Saturday, 13 February 2010

Cold and wet and happy

Fortunately, all was not lost. Colin managed to fit the van in sooner than expected, and by Tuesday I was mobile again. That's why he's a saint. Apparently it was the clutch, which no longer clutched at anything except straws.

Here he is (right), laughing at the state of the ruined clutch his assistant is holding. Or because I'm handing over my credit card for the fourth time in six weeks. I was tempted to block book the van in every Monday for the next six weeks, just in case.So, sorry, Katya. Goodbye, Moscow. Do svidanya, vodka. Surf's up.

Still no waves, but what the hell? Not on the South coast, at least. But what's that trying to slip into the Cinque Ports unnoticed? No, not the Spanish Armada, but a sizeable if wind-blown swell.

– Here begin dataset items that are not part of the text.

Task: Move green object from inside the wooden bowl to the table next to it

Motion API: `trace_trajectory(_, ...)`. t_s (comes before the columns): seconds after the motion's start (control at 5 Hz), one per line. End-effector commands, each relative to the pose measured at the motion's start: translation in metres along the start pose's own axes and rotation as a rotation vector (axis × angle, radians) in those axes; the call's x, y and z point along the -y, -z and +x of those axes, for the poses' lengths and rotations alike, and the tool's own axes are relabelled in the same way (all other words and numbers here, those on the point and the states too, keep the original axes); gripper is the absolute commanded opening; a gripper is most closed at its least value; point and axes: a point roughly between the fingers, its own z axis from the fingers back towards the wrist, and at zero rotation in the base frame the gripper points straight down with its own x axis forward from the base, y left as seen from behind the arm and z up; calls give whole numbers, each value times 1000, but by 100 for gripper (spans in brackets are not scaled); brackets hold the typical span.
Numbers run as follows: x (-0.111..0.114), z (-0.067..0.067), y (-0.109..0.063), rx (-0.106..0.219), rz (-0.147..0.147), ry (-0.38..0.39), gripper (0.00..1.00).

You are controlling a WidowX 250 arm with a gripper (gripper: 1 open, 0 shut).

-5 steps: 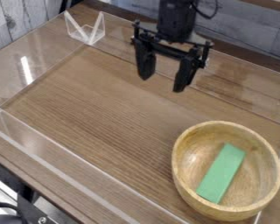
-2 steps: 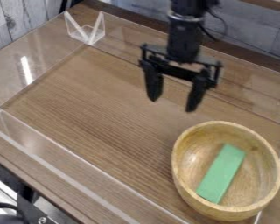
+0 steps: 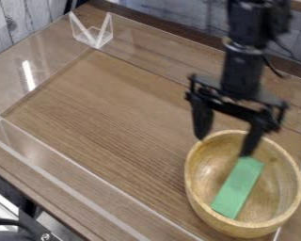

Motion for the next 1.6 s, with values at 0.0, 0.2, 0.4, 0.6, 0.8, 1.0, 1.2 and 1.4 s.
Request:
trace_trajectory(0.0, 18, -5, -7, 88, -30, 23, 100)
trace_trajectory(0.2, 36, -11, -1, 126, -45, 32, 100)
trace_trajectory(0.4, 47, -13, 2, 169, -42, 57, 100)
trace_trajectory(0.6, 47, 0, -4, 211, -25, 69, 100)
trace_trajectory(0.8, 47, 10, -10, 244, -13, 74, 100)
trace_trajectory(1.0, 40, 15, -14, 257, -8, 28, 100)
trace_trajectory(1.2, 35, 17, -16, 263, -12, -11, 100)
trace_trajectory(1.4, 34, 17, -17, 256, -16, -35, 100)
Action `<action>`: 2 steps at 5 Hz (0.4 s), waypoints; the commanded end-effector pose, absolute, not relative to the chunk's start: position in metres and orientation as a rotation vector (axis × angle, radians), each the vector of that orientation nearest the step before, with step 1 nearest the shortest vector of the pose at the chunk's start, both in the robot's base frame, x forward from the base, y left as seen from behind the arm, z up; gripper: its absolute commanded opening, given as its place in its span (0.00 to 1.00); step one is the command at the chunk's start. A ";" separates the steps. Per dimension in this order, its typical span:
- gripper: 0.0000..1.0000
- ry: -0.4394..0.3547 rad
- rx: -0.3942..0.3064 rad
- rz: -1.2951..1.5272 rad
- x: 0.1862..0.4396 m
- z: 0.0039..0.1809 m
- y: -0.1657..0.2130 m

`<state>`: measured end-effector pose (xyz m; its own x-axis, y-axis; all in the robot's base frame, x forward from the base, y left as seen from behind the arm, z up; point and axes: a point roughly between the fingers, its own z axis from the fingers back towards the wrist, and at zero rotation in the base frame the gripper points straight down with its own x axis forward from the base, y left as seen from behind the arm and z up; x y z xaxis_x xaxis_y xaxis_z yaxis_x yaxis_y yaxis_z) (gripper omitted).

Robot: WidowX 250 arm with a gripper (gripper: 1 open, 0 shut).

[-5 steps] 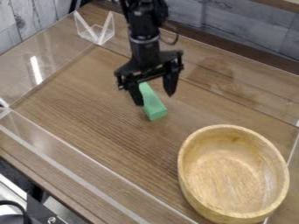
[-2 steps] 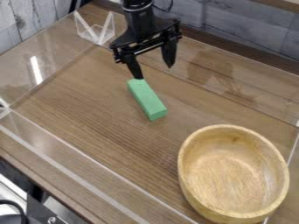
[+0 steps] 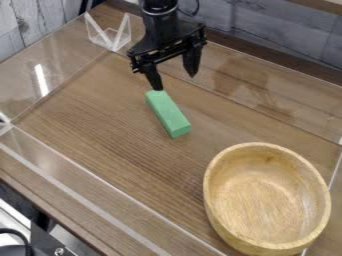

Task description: Put green object into wooden bowl

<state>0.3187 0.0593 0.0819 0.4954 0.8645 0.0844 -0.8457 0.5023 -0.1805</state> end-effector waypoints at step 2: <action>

So I headed back to Kent again. Conveniently, it had suffered an overnight snow fall, stranding drivers, closing schools and leaving Dover incommunicado. Fortunately, with my spanking new tyres, I didn't get stuck, as I would surely have done a few weeks ago.

Ramsgate was cold, windy and snowbound. But there was a reasonably good wave, at least until the tide went out and the cliffs were unable to keep the worst of the wind off. Still a bit chilly, with air temperatures at around 0º and water 5º! But a surf's a surf.

Was I happy? Judge for yourselves:
The following day, I headed along the coast to check out the South Coast. As I suspected, it was all flat as a pancake, starting with Beachy Head, a renowned beauty/suicide spot:

Birling Gap. Renowned lunch spot:
East Wittering. Renowned flat spot:
Life's too short to wait for gutless slop, so as soon as the next burst of swell arrives, I'm heading onwards. Westward ho!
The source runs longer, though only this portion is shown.